Data below –
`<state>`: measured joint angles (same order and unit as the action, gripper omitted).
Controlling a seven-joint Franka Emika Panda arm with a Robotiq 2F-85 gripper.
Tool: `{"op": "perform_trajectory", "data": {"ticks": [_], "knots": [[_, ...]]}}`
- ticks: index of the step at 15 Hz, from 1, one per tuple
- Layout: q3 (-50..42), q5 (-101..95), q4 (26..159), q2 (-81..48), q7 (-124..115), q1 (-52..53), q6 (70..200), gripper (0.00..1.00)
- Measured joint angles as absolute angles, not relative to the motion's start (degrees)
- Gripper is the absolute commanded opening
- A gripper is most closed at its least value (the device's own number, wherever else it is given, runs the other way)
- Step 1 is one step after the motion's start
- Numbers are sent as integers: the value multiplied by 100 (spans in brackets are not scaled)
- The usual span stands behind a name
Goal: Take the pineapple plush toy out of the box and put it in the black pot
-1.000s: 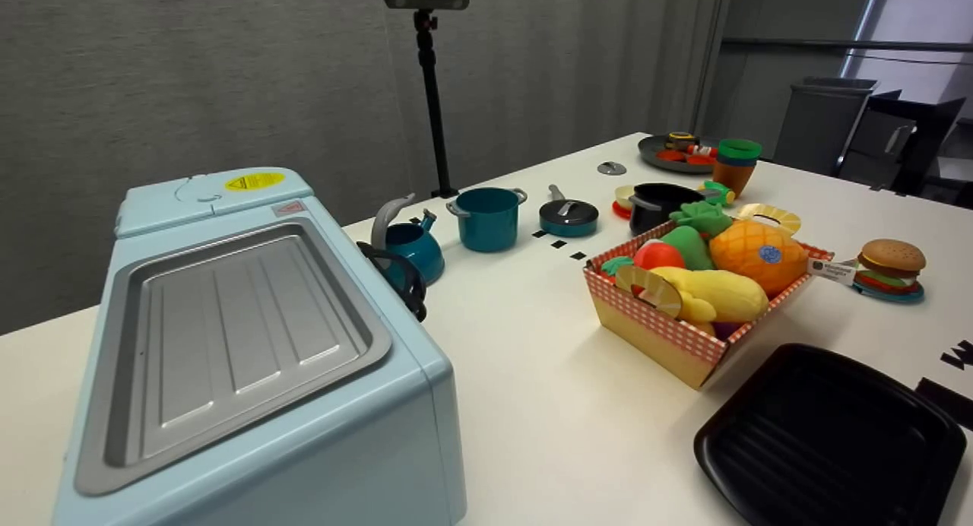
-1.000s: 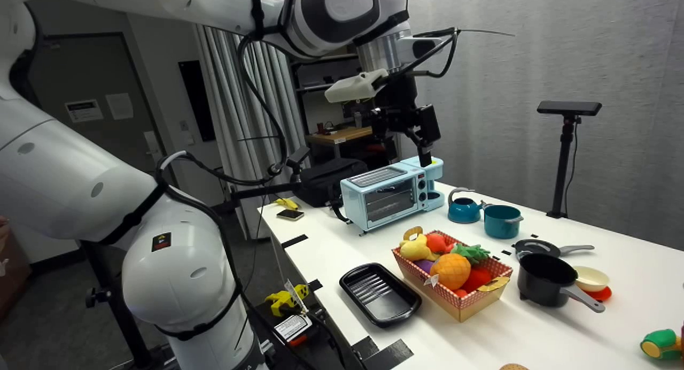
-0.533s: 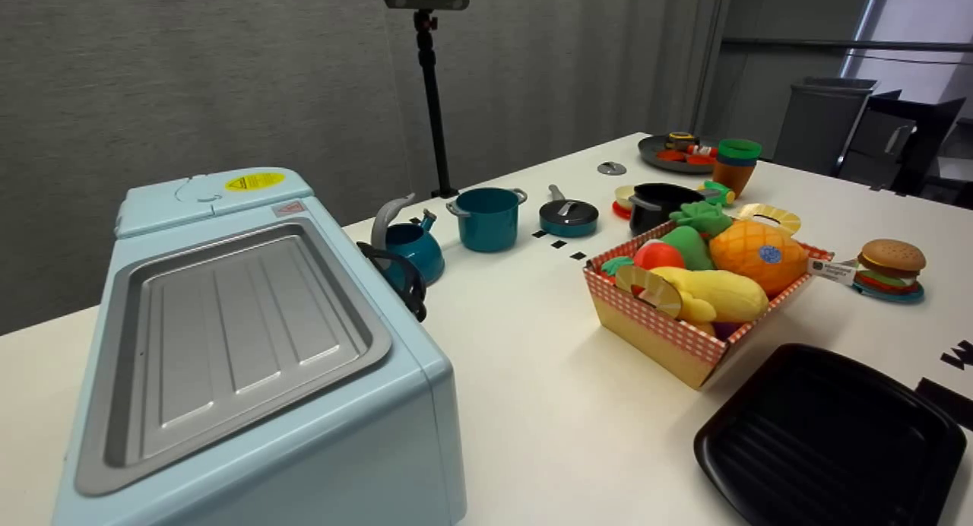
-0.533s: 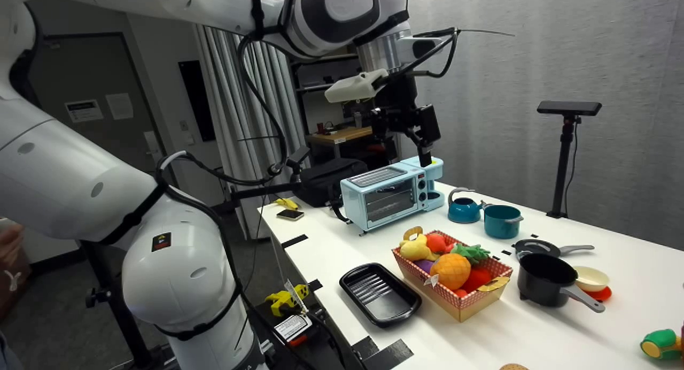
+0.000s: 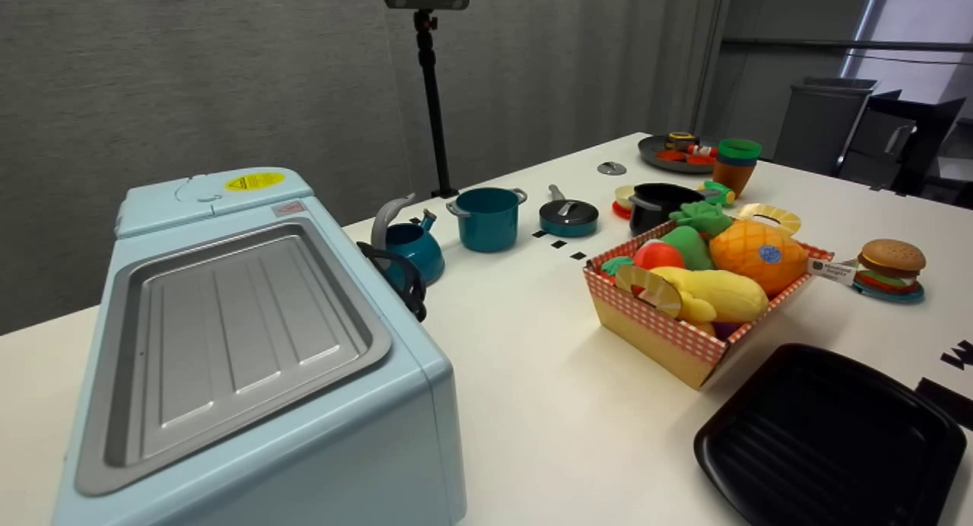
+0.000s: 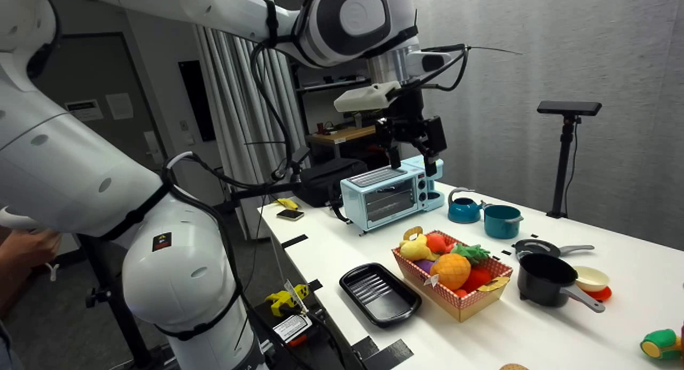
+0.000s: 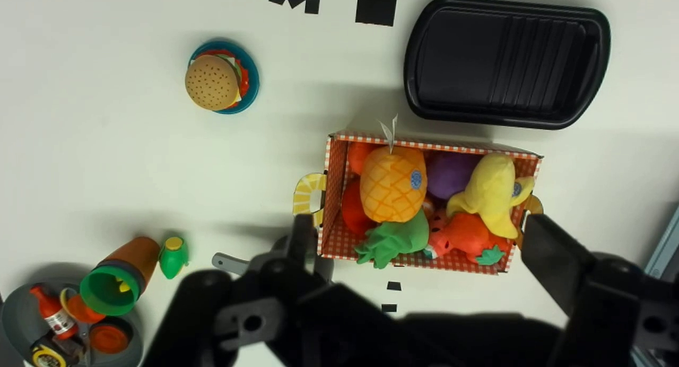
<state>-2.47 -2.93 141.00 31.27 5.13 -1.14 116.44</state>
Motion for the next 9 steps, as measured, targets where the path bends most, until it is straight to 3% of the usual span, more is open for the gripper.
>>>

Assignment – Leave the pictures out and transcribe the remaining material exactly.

Answer for the task –
`<state>`: measured joint angles (same order and unit as the action, gripper omitted).
Controlling a seven-joint Franka Emika Panda arm with a Robotiq 2F-85 gripper.
Tool: `{"op": "perform_trajectory", "data": {"ticks": [_], "knots": [[_, ...]]}}`
- ticks: index of the step at 15 Hz, from 1, one per tuple
- Layout: q3 (-50..42), q5 (-101..95), q4 (26..159), q2 (-81..48), q7 (-124..115), q1 (-52..53), q6 (70..200), gripper (0.00..1.00)
- Measured joint angles as absolute angles, not relative to the motion's start (degrees)
- Gripper is the absolute commanded opening
- A gripper is most closed at its least value (the device's own number, wherever else it is given, runs the other way)
- Step 1 is one step after the motion's start
- Numbers are sent as integers: the value multiplied by 100 (spans in brackets are not scaled)
- The usual span stands behind a name
Goal: Take the pineapple plush toy out of the box and put it in the black pot
-1.000s: 
-1.000s: 
-0.533s: 
-0.533s: 
+0.000s: 
+0.000s: 
+0.000s: 
<state>-2.47 -2.93 141.00 31.27 5.13 -1.14 116.44</state>
Motion for the next 9 steps, as measured, targets where the path bends most, until it is straight to 3% of the usual span, more is open for the gripper.
>>>

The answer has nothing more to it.